Loss of life can never be compensated. The latest individual to fall victim to a venomous snake bite is Chirag Roy, a promising field biologist from West Bengal. Chirag was a well-informed budding conservationist and loved the wild. He had seen seniors in the field being bitten, a few had even died. And yet when one is a handler, the confidence of handling snakes’ day in and day out can make one complacent in the matter of taking necessary precautions.

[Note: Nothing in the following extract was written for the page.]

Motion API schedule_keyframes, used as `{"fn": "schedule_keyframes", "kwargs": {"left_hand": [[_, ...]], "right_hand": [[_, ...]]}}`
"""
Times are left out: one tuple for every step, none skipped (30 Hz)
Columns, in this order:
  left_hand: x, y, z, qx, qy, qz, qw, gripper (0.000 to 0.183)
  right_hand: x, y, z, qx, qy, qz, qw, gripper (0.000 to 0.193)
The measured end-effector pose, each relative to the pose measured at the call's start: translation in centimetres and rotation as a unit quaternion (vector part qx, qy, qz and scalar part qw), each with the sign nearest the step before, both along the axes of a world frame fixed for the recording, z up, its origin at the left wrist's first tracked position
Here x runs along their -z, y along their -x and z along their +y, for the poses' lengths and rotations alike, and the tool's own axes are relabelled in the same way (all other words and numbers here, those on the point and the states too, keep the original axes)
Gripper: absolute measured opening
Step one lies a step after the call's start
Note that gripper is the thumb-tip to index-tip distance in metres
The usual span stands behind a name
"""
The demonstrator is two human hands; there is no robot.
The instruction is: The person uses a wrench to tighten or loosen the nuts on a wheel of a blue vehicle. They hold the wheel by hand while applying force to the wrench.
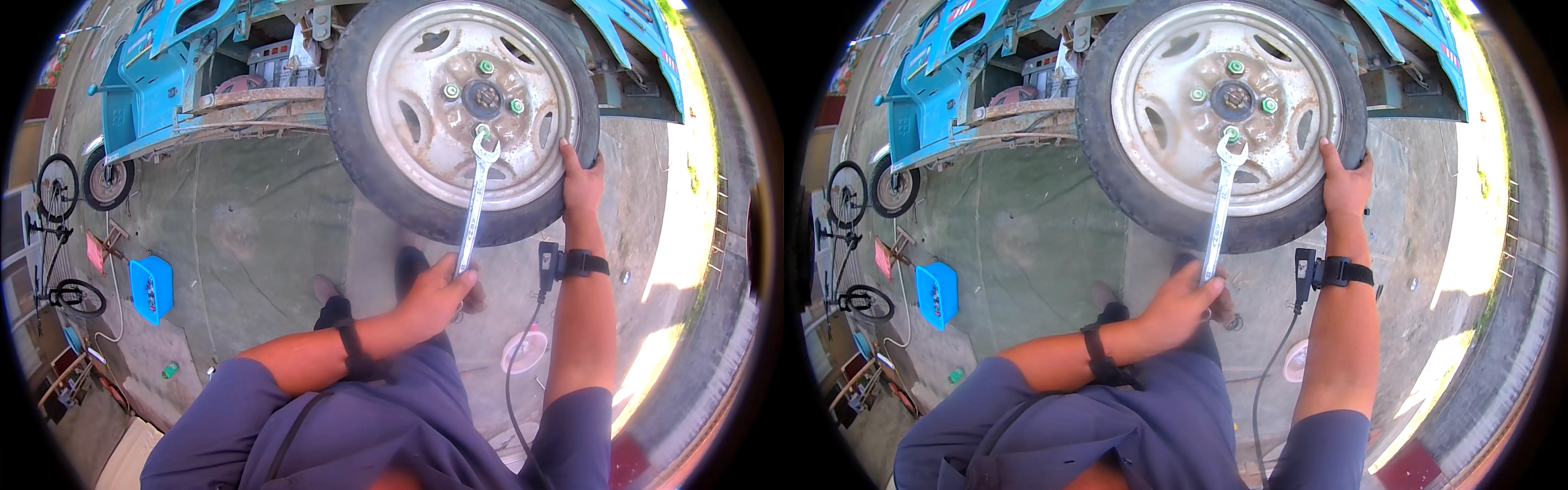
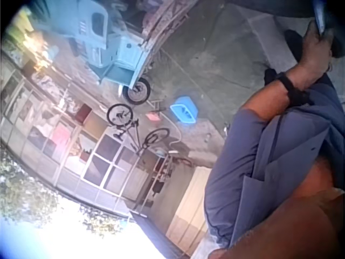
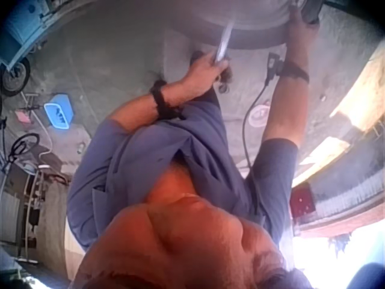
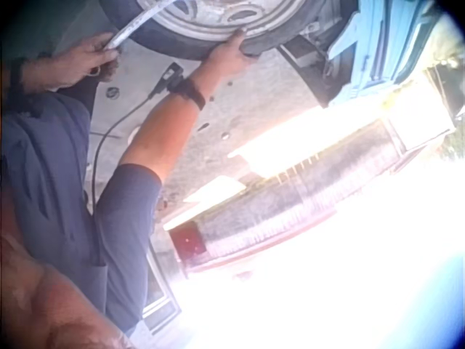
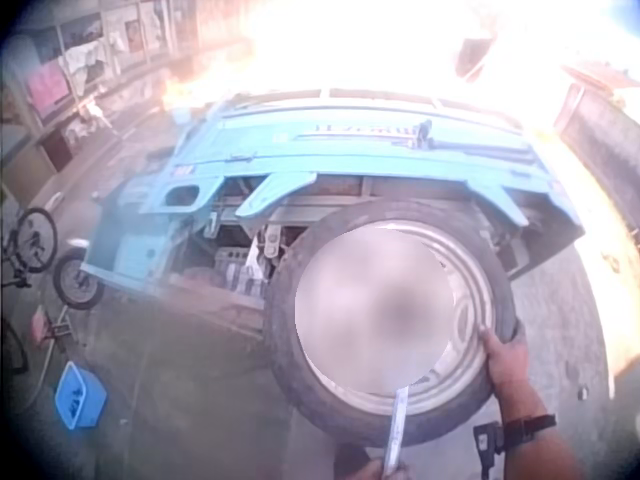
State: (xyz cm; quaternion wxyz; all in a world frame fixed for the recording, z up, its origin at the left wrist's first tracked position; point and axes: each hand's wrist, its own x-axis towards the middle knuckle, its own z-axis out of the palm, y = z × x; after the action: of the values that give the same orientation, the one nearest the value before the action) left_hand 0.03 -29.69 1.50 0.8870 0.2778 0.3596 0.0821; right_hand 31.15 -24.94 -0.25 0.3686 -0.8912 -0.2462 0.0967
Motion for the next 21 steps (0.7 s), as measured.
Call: {"fn": "schedule_keyframes", "kwargs": {"left_hand": [[-0.1,-0.3,-0.1,-0.006,0.005,0.008,1.0,0.024],[-0.1,-0.7,-0.3,-0.011,0.01,0.016,1.0,0.024],[0.0,-1.1,-0.5,-0.025,0.029,-0.001,0.999,0.024],[0.0,-1.5,-0.8,-0.038,0.049,-0.019,0.998,0.024],[0.1,-1.9,-1.1,-0.051,0.068,-0.037,0.996,0.024],[0.2,-2.4,-1.4,-0.056,0.073,-0.039,0.995,0.025],[0.4,-2.9,-1.6,-0.061,0.078,-0.042,0.994,0.026],[0.4,-3.4,-1.9,-0.065,0.083,-0.044,0.993,0.026],[0.3,-3.9,-2.1,-0.077,0.093,-0.046,0.992,0.026],[0.2,-4.4,-2.2,-0.089,0.103,-0.048,0.99,0.025],[0.1,-4.9,-2.4,-0.101,0.113,-0.05,0.987,0.025],[0.3,-5.5,-2.6,-0.103,0.12,-0.068,0.985,0.023],[0.5,-6.1,-2.7,-0.106,0.127,-0.085,0.983,0.021],[0.6,-6.8,-2.9,-0.108,0.135,-0.103,0.98,0.02],[0.7,-7.6,-3.2,-0.116,0.141,-0.115,0.976,0.018],[0.7,-8.6,-3.5,-0.124,0.147,-0.128,0.973,0.016],[0.8,-9.5,-3.7,-0.132,0.154,-0.14,0.969,0.014],[0.8,-10.4,-3.9,-0.143,0.156,-0.139,0.968,0.013],[0.9,-11.3,-4.0,-0.153,0.158,-0.137,0.966,0.013],[1.2,-11.8,-4.1,-0.164,0.16,-0.136,0.964,0.012],[0.7,-12.0,-3.8,-0.158,0.162,-0.104,0.969,0.013]], "right_hand": [[-0.1,0.1,0.0,-0.001,0.003,-0.002,1.0,0.098],[-0.2,0.2,0.1,-0.002,0.006,-0.003,1.0,0.098],[-0.3,0.3,0.1,-0.003,0.004,0.0,1.0,0.098],[-0.5,0.5,0.2,-0.003,0.002,0.003,1.0,0.098],[-0.5,0.5,0.2,-0.003,0.0,0.006,1.0,0.099],[-0.5,0.5,0.2,-0.001,0.003,0.001,1.0,0.099],[-0.4,0.4,0.2,0.002,0.007,-0.004,1.0,0.099],[-0.4,0.4,0.1,0.005,0.01,-0.01,1.0,0.099],[-0.3,0.3,0.1,0.004,0.008,-0.009,1.0,0.1],[-0.1,0.1,0.1,0.003,0.006,-0.009,1.0,0.1],[0.0,0.0,0.0,0.001,0.004,-0.009,1.0,0.1],[-0.1,0.3,0.1,0.0,0.003,-0.006,1.0,0.1],[-0.4,0.6,0.2,-0.001,0.002,-0.002,1.0,0.1],[-0.5,0.7,0.2,-0.002,0.0,0.001,1.0,0.1],[-0.4,0.6,0.1,-0.002,0.003,-0.006,1.0,0.1],[-0.3,0.5,0.1,-0.003,0.005,-0.012,1.0,0.1],[-0.2,0.4,0.1,-0.003,0.007,-0.019,1.0,0.1],[-0.3,0.4,0.1,-0.003,0.008,-0.019,1.0,0.1],[-0.3,0.4,0.1,-0.003,0.009,-0.019,1.0,0.1],[-0.4,0.4,0.1,-0.003,0.011,-0.018,1.0,0.1],[-0.2,0.3,0.0,-0.005,0.005,-0.015,1.0,0.099]]}}
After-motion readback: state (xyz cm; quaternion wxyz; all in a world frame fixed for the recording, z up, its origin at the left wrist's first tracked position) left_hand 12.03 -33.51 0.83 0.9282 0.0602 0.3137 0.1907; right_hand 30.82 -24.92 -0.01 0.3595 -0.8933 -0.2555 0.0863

Chirag was in a resort property in Tadoba (near Nagpur, Maharashtra). He was asked to relocate a cobra. I’m still unclear how he got bitten and what was the cause of death in this case. We will know for sure in the coming days. Chirag was 29 and married last year. He didn’t have any siblings.
While this incident has deeply saddened me, any incident, however heartbreaking, is an opportunity to learn from the mistakes and ensure that there are no repeat cases. A few points that need immediate attention are:
For Forest Department of every state
- Should have a minimum 50 vial stock of lyophilized (powder form) ASV to ensure safety of their ground staff and folks living in the buffer zones and periphery of the forest.
- Should have an experienced snake handler and 3 sets of snake handling equipment.
- Should be affiliated to some NGO for capacity building and workshop to understand the snakes in their region and how to handle a man-animal conflict.
- Should have the information on the health centers / hospitals closest to their location and names & numbers of doctors they can immediately call in case of emergency.
- Should monitor hotels in the buffer zones and ensure they follow snakebite first-aid protocol.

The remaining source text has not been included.